▶ [Requirement]:
Retype the records that come next, word for word.

▶ [Supplied entries]:
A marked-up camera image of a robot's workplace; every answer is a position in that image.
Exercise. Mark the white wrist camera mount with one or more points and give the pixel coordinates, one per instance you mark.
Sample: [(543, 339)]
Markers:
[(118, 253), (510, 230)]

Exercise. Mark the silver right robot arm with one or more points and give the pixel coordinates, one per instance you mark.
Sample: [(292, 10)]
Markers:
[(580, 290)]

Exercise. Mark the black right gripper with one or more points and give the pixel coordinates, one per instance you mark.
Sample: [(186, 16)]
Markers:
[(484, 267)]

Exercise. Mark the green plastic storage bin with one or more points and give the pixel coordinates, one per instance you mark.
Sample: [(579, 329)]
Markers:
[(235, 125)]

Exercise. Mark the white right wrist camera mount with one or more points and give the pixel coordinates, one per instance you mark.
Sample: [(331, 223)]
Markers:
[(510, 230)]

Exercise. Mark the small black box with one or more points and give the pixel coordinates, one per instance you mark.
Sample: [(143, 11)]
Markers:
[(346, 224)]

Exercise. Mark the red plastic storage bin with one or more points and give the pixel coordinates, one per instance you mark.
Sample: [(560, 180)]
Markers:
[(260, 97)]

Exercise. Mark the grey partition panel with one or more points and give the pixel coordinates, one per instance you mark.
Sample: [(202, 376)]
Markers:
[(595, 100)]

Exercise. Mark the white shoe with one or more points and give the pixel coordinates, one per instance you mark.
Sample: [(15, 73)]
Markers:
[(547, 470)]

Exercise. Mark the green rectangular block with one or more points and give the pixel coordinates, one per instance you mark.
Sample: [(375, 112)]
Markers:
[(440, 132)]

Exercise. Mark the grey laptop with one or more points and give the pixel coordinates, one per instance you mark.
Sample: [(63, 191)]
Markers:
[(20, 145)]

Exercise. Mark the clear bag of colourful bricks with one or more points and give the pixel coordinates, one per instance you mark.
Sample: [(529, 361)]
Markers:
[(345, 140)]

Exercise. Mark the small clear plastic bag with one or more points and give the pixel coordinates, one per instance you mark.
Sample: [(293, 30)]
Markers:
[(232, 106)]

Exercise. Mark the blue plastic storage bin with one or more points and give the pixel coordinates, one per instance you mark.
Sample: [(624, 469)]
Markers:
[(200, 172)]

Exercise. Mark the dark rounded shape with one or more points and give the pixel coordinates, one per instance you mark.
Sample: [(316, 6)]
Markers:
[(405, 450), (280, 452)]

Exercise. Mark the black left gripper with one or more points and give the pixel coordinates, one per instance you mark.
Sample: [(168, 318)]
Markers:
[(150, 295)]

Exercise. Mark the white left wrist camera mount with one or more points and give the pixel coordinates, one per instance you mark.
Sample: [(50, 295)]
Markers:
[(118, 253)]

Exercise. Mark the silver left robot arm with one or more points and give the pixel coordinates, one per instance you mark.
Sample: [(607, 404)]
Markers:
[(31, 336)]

▶ [Worked solution]:
A marked-up camera image of a robot's workplace; every answer is a position in that image.
Exercise. Mark the white wrist camera mount with one or more points and give the pixel coordinates, one per instance you mark.
Sample: [(543, 339)]
Markers:
[(118, 253), (510, 230)]

Exercise. Mark the silver right robot arm with one or more points and give the pixel coordinates, one per instance you mark.
Sample: [(292, 10)]
Markers:
[(580, 290)]

Exercise. Mark the black right gripper with one or more points and give the pixel coordinates, one per instance you mark.
Sample: [(186, 16)]
Markers:
[(484, 267)]

Exercise. Mark the green plastic storage bin with one or more points and give the pixel coordinates, one per instance you mark.
Sample: [(579, 329)]
Markers:
[(235, 125)]

Exercise. Mark the white right wrist camera mount with one or more points and give the pixel coordinates, one per instance you mark.
Sample: [(331, 223)]
Markers:
[(510, 230)]

Exercise. Mark the small black box with one or more points and give the pixel coordinates, one per instance you mark.
Sample: [(143, 11)]
Markers:
[(346, 224)]

Exercise. Mark the red plastic storage bin with one or more points and give the pixel coordinates, one per instance you mark.
Sample: [(560, 180)]
Markers:
[(260, 97)]

Exercise. Mark the grey partition panel with one or more points and give the pixel coordinates, one per instance you mark.
Sample: [(202, 376)]
Markers:
[(595, 100)]

Exercise. Mark the white shoe with one or more points and give the pixel coordinates, one per instance you mark.
Sample: [(15, 73)]
Markers:
[(547, 470)]

Exercise. Mark the green rectangular block with one or more points and give the pixel coordinates, one per instance you mark.
Sample: [(375, 112)]
Markers:
[(440, 132)]

Exercise. Mark the grey laptop with one or more points and give the pixel coordinates, one per instance you mark.
Sample: [(63, 191)]
Markers:
[(20, 145)]

Exercise. Mark the clear bag of colourful bricks with one or more points and give the pixel coordinates, one per instance you mark.
Sample: [(529, 361)]
Markers:
[(345, 140)]

Exercise. Mark the small clear plastic bag with one or more points and give the pixel coordinates, one per instance you mark.
Sample: [(293, 30)]
Markers:
[(232, 106)]

Exercise. Mark the blue plastic storage bin with one or more points and give the pixel coordinates, one per instance you mark.
Sample: [(624, 469)]
Markers:
[(200, 172)]

Exercise. Mark the dark rounded shape with one or more points and give the pixel coordinates, one per instance you mark.
Sample: [(316, 6)]
Markers:
[(405, 450), (280, 452)]

Exercise. Mark the black left gripper with one or more points and give the pixel coordinates, one per instance you mark.
Sample: [(168, 318)]
Markers:
[(150, 295)]

Exercise. Mark the white left wrist camera mount with one or more points and give the pixel coordinates, one per instance you mark.
Sample: [(50, 295)]
Markers:
[(118, 253)]

Exercise. Mark the silver left robot arm with one or more points and give the pixel coordinates, one per instance you mark.
Sample: [(607, 404)]
Markers:
[(31, 336)]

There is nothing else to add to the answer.